§ Aim of the exercise:
In the copy, keep the lines from the first line of the material below through the line containing "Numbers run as" exactly as they are, and include no pictures.

◇ ◇ ◇ ◇ ◇ ◇ ◇

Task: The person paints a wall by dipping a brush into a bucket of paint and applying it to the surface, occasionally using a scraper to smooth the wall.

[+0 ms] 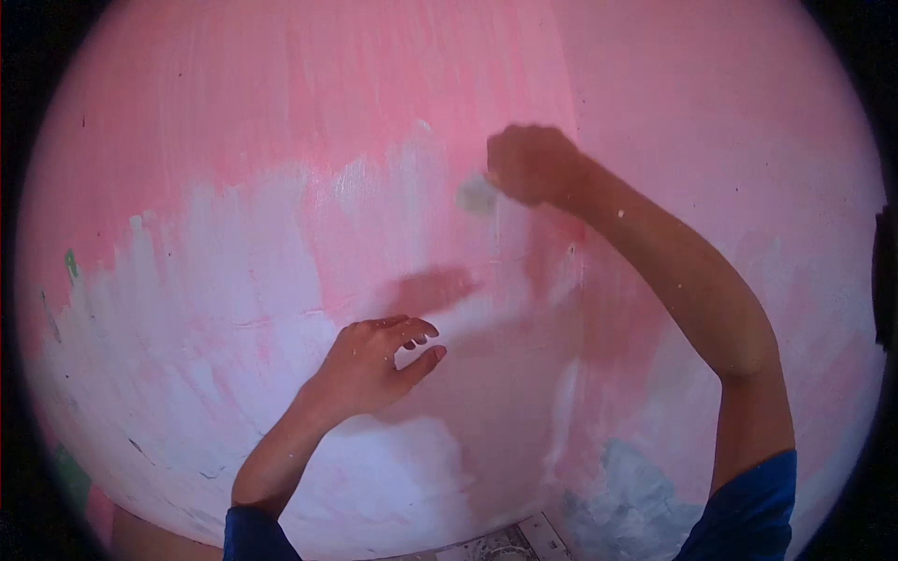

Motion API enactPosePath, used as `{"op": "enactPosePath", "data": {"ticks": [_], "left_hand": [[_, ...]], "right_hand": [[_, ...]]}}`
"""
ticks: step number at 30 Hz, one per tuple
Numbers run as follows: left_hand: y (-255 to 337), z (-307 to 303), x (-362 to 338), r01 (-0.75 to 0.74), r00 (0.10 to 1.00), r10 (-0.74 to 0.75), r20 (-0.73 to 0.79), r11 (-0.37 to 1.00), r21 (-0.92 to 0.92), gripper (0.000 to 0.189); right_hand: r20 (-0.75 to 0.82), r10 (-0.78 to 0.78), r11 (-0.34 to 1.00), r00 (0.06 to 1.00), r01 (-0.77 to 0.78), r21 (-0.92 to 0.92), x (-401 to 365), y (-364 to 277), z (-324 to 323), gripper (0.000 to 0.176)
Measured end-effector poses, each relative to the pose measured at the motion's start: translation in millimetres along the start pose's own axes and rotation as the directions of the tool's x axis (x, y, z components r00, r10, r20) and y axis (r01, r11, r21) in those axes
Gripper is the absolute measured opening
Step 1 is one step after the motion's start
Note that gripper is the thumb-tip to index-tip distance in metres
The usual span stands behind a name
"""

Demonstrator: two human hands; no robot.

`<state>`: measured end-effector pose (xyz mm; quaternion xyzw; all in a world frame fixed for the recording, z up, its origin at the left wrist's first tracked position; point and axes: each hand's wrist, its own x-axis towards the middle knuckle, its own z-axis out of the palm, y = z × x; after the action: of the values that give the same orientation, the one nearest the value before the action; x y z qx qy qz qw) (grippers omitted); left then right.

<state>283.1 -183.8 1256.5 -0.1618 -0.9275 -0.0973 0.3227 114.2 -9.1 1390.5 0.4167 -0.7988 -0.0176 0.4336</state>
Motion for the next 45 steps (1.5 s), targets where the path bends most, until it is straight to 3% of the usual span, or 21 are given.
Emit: {"op": "enactPosePath", "data": {"ticks": [1, 3, 6, 7, 8, 10, 13, 14, 16, 19, 22, 23, 25, 27, 30, 31, 32, 36, 40, 41, 45], "left_hand": [[2.6, 3.4, -1.0, 0.008, 1.000, -0.008, -0.003, 1.000, -0.012, 0.024], [2.3, 6.5, -0.5, 0.017, 1.000, -0.017, -0.002, 0.999, -0.027, 0.024], [3.3, 20.1, -2.2, 0.034, 0.998, -0.031, 0.059, 0.998, -0.044, 0.024], [3.2, 22.9, -0.7, 0.029, 0.997, -0.027, 0.069, 0.999, -0.029, 0.024], [4.5, 26.6, 1.2, 0.026, 0.997, -0.025, 0.070, 0.999, -0.020, 0.024], [13.4, 24.3, 8.8, 0.057, 0.992, -0.054, 0.116, 0.998, -0.021, 0.023], [20.6, 21.6, 14.9, 0.024, 0.991, -0.024, 0.134, 1.000, 0.004, 0.021], [23.1, 22.9, 16.8, -0.018, 0.993, 0.016, 0.114, 1.000, 0.011, 0.021], [29.5, 28.6, 26.2, -0.047, 0.991, 0.046, 0.126, 0.999, 0.004, 0.020], [45.4, 41.9, 46.1, -0.071, 0.985, 0.073, 0.158, 0.997, -0.023, 0.020], [60.5, 57.1, 55.6, -0.085, 0.981, 0.093, 0.171, 0.995, -0.053, 0.021], [62.5, 58.9, 58.1, -0.111, 0.979, 0.118, 0.166, 0.992, -0.055, 0.021], [64.3, 55.8, 52.9, -0.095, 0.980, 0.103, 0.168, 0.994, -0.057, 0.021], [65.1, 52.2, 41.3, -0.062, 0.976, 0.075, 0.204, 0.996, -0.072, 0.020], [62.2, 43.6, 52.0, -0.103, 0.977, 0.096, 0.193, 0.994, 0.029, 0.019], [64.1, 43.9, 56.3, -0.120, 0.976, 0.112, 0.185, 0.992, 0.030, 0.018], [65.4, 45.2, 58.9, -0.134, 0.974, 0.126, 0.186, 0.990, 0.033, 0.018], [82.9, 65.2, 73.5, -0.174, 0.967, 0.179, 0.178, 0.984, -0.046, 0.019], [78.8, 67.7, 63.4, -0.180, 0.970, 0.184, 0.156, 0.983, -0.039, 0.021], [75.5, 65.2, 60.4, -0.177, 0.974, 0.179, 0.137, 0.984, -0.024, 0.022], [64.4, 46.0, 38.3, -0.093, 0.978, 0.074, 0.195, 0.992, 0.086, 0.020]], "right_hand": [[-0.007, 0.002, 1.000, 1.000, -0.002, 0.001, -2.9, 0.8, -3.8, 0.015], [-0.426, 0.206, 0.978, 0.881, -0.197, 0.065, -15.2, -5.3, -2.2, 0.018], [-0.376, 0.283, 0.951, 0.883, -0.308, -0.007, -58.9, -56.1, 165.5, 0.024], [-0.207, 0.416, 0.848, 0.886, -0.296, 0.440, -101.9, -91.3, 169.3, 0.029], [0.019, 0.378, 0.773, 0.926, -0.327, 0.543, -144.5, -116.1, 176.4, 0.014], [0.578, -0.001, 0.894, 0.816, -0.257, 0.366, -183.3, -105.1, 141.8, 0.022], [0.565, 0.130, 0.872, 0.815, -0.365, 0.326, -194.5, -56.9, 142.5, 0.026], [0.329, 0.159, 0.912, 0.931, -0.266, 0.313, -186.6, -29.4, 148.5, 0.025], [-0.014, 0.536, 0.799, 0.844, -0.502, 0.331, -143.2, -2.1, 80.1, 0.027], [-0.378, 0.551, 0.828, 0.744, -0.542, 0.142, -87.2, 35.4, 48.2, 0.026], [-0.270, 0.542, 0.835, 0.796, -0.547, 0.067, -77.7, 36.1, 105.0, 0.028], [-0.694, 0.346, 0.773, 0.632, -0.611, -0.171, -89.1, 15.0, 168.9, 0.035], [-0.201, 0.656, 0.755, 0.728, -0.631, 0.176, -154.3, -50.2, 194.8, 0.057], [0.550, 0.489, 0.644, 0.677, -0.705, 0.297, -245.4, -82.1, 189.3, 0.043], [0.685, 0.368, 0.560, 0.628, -0.738, 0.376, -256.6, -50.4, 160.0, 0.040], [0.344, 0.550, 0.506, 0.761, -0.631, 0.588, -246.6, -38.0, 157.7, 0.030], [-0.032, 0.695, 0.495, 0.719, -0.445, 0.746, -230.3, -26.2, 156.3, 0.024], [-0.197, 0.772, 0.583, 0.604, -0.551, 0.597, -130.5, 24.9, 97.8, 0.024], [-0.257, 0.755, 0.639, 0.603, -0.588, 0.496, -185.1, -28.1, 209.9, 0.039], [0.112, 0.792, 0.485, 0.600, -0.731, 0.480, -224.7, -49.1, 231.6, 0.039], [0.499, 0.405, 0.813, 0.766, -0.552, 0.188, -392.5, -110.7, 320.5, 0.043]]}}
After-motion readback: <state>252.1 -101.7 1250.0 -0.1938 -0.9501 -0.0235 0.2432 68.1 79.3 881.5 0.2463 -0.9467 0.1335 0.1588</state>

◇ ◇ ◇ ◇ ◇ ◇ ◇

§ Answer for this exercise:
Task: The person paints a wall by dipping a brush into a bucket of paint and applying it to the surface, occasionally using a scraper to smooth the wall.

[+0 ms] 

Motion API enactPosePath, used as `{"op": "enactPosePath", "data": {"ticks": [_], "left_hand": [[_, ...]], "right_hand": [[_, ...]]}}`
"""
ticks: step number at 30 Hz, one per tuple
Numbers run as follows: left_hand: y (-255 to 337), z (-307 to 303), x (-362 to 338), r01 (-0.75 to 0.74), r00 (0.10 to 1.00), r10 (-0.74 to 0.75), r20 (-0.73 to 0.79), r11 (-0.37 to 1.00), r21 (-0.92 to 0.92), gripper (0.000 to 0.189); right_hand: r20 (-0.75 to 0.82), r10 (-0.78 to 0.78), r11 (-0.34 to 1.00), r00 (0.06 to 1.00), r01 (-0.77 to 0.78), r21 (-0.92 to 0.92), x (-401 to 365), y (-364 to 277), z (-324 to 323), gripper (0.000 to 0.176)

The answer is now complete.